Topic Overview

CAP Theorem

Master the CAP theorem: understand why you can only guarantee two of Consistency, Availability, and Partition tolerance. Learn real-world trade-offs and examples.

14 min read

The CAP theorem states that in a distributed system, you can only guarantee two out of three properties: Consistency, Availability, and Partition tolerance.
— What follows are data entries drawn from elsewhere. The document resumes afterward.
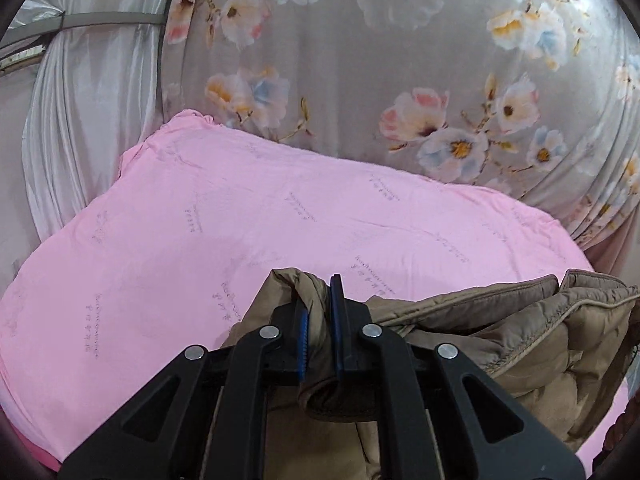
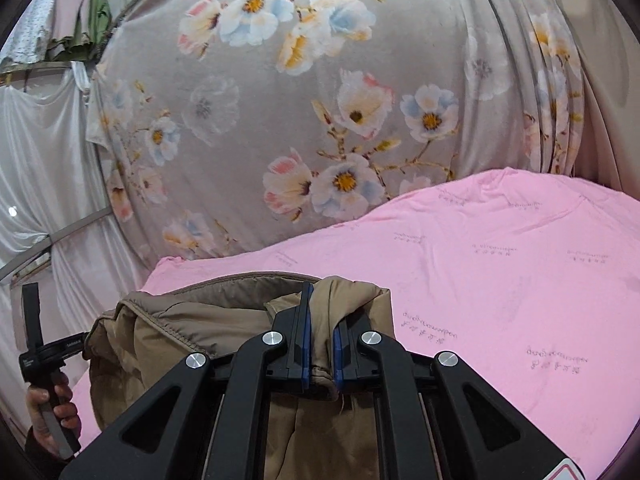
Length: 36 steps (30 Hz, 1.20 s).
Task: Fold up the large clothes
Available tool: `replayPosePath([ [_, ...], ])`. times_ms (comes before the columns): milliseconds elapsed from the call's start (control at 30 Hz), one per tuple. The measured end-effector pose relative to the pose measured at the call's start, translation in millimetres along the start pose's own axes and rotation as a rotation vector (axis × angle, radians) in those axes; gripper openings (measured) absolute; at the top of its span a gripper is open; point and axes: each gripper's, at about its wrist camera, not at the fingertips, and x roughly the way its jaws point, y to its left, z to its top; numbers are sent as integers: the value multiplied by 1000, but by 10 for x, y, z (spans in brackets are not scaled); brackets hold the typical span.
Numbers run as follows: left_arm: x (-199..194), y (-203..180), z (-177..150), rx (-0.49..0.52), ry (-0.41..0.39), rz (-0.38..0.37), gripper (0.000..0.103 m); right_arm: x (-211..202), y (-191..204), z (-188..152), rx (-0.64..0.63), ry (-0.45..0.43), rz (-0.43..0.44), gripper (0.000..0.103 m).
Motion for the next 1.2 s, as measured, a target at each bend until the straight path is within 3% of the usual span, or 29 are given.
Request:
replayPosePath([
  [233, 1061, -65, -207, -8, 157, 67, 9, 899, -283, -349, 95, 140, -114, 7],
  [433, 1463, -66, -337, -13, 225, 95, 12, 1294, -434, -598, 114, 212, -177, 7],
  [767, 1633, -88, -492, -12, 212, 92, 14, 1587, -446, -807, 78, 276, -225, 8],
  [933, 1632, -41, -491, -38, 209, 58, 14, 1574, -526, -828, 120, 277, -187, 9],
  [1033, 1534, 31, -446, -50, 221, 30, 19, 1470, -640, -745, 198, 280, -115, 13],
  [1067, 1449, 74, -415, -52, 212, 20, 27, 1390, -703, -696, 246, 273, -67, 16],
  [1100, 1345, 124, -380, -54, 189, 25, 44, 1298, -773, -644, 303, 260, -6, 21],
  [1133, 1201, 185, -327, -55, 148, 50, 68, 1201, -842, -588, 356, 242, 43, 23],
  [1200, 963, 298, -235, -62, 74, 69, 81, 1032, -934, -473, 425, 204, 125, 41],
])
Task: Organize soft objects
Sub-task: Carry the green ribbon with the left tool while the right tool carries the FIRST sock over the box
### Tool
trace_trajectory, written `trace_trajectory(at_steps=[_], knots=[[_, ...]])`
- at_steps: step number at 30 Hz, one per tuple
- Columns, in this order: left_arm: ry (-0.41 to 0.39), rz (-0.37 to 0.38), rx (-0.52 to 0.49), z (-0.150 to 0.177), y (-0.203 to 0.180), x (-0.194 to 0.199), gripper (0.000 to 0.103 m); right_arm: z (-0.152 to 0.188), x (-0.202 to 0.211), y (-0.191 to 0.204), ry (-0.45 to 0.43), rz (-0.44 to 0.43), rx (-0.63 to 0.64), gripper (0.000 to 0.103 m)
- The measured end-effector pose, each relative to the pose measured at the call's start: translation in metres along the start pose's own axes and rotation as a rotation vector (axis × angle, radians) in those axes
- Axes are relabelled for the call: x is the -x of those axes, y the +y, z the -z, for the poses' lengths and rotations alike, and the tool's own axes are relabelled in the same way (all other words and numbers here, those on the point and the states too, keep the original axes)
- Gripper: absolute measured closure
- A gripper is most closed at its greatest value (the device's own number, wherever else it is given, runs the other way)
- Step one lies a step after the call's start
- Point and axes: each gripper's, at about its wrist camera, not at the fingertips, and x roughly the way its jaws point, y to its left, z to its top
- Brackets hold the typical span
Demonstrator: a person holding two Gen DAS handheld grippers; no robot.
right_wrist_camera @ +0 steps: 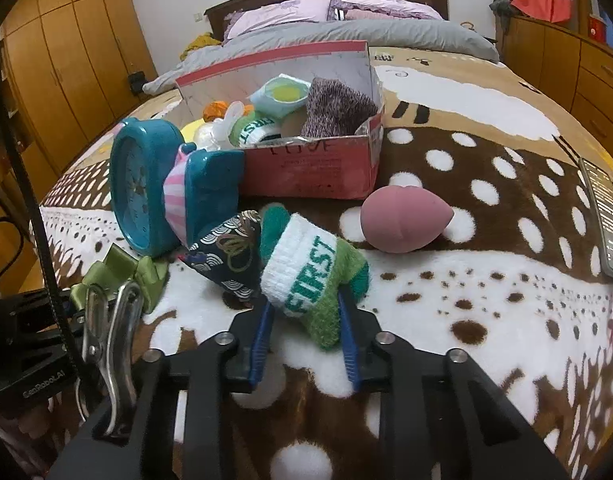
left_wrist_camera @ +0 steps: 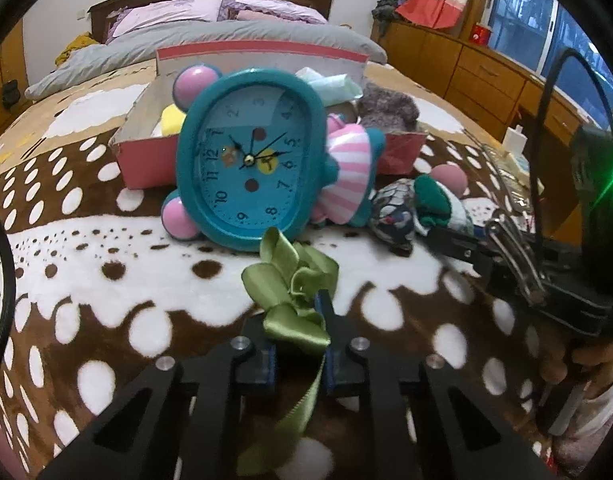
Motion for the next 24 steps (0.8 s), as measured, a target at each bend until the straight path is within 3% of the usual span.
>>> trace_trajectory(at_steps=[12,24], knots=[[-0.072,0.03,-0.032,-0.009,-0.014,0.029,0.089,-0.003,0.023,0.003,-0.055,-0.004,-0.004,0.075],[-0.136,0.052,-0.052,-0.041,-0.026,0.04,0.089,-0.024,0.039,0.013,-0.104,-0.011,0.04,0.075]])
Understanding CAP is crucial for designing distributed systems.

What is CAP Theorem?

CAP Theorem (also called Brewer's theorem) states:

In a distributed system, you can only guarantee two out of three:

Consistency: All nodes see the same data simultaneously

Availability: System remains operational

Partition tolerance: System continues despite network failures

Key insight: Network partitions are inevitable in distributed systems, so you must choose between Consistency and Availability when a partition occurs.

The Three Properties

Consistency (C)

Definition: All nodes see the same data at the same time.

Characteristics:

Linearizability: All reads see the latest write
Strong consistency: No stale data
Synchronous replication: All replicas updated before response

Example:

Write: Node A → x = 5
Read: Node B → x = 5 (immediately, not stale)

Availability (A)

Definition: System remains operational and responds to requests.

Characteristics:

No downtime: System always responds
No errors: Requests don't fail (except network partitions)
All nodes: Every non-failing node must respond

Example:

Request → System (always responds, even if data might be stale)

Partition Tolerance (P)

Definition: System continues operating despite network failures.

Characteristics:

Network partitions: Nodes can't communicate
Continues operating: System doesn't fail completely
Inevitable: Network partitions will happen

Example:

Network split: Node A ↔ Node B (can't communicate)
System continues: Both nodes still respond

CAP Combinations

CA (Consistency + Availability)

Trade-off: No partition tolerance

Characteristics:

Strong consistency
High availability
Cannot handle network partitions

Example:

Single-node database
Traditional RDBMS (without replication)
Not practical for distributed systems (partitions are inevitable)

Why not practical:

Network partitions are inevitable
Distributed systems must handle partitions
CA systems fail completely during partitions

CP (Consistency + Partition Tolerance)

Trade-off: Sacrifice availability during partitions

Characteristics:

Strong consistency
Handles network partitions
Unavailable during partitions (until partition resolves)

Example:

MongoDB (with strong consistency)
HBase
ZooKeeper
Traditional RDBMS (with synchronous replication)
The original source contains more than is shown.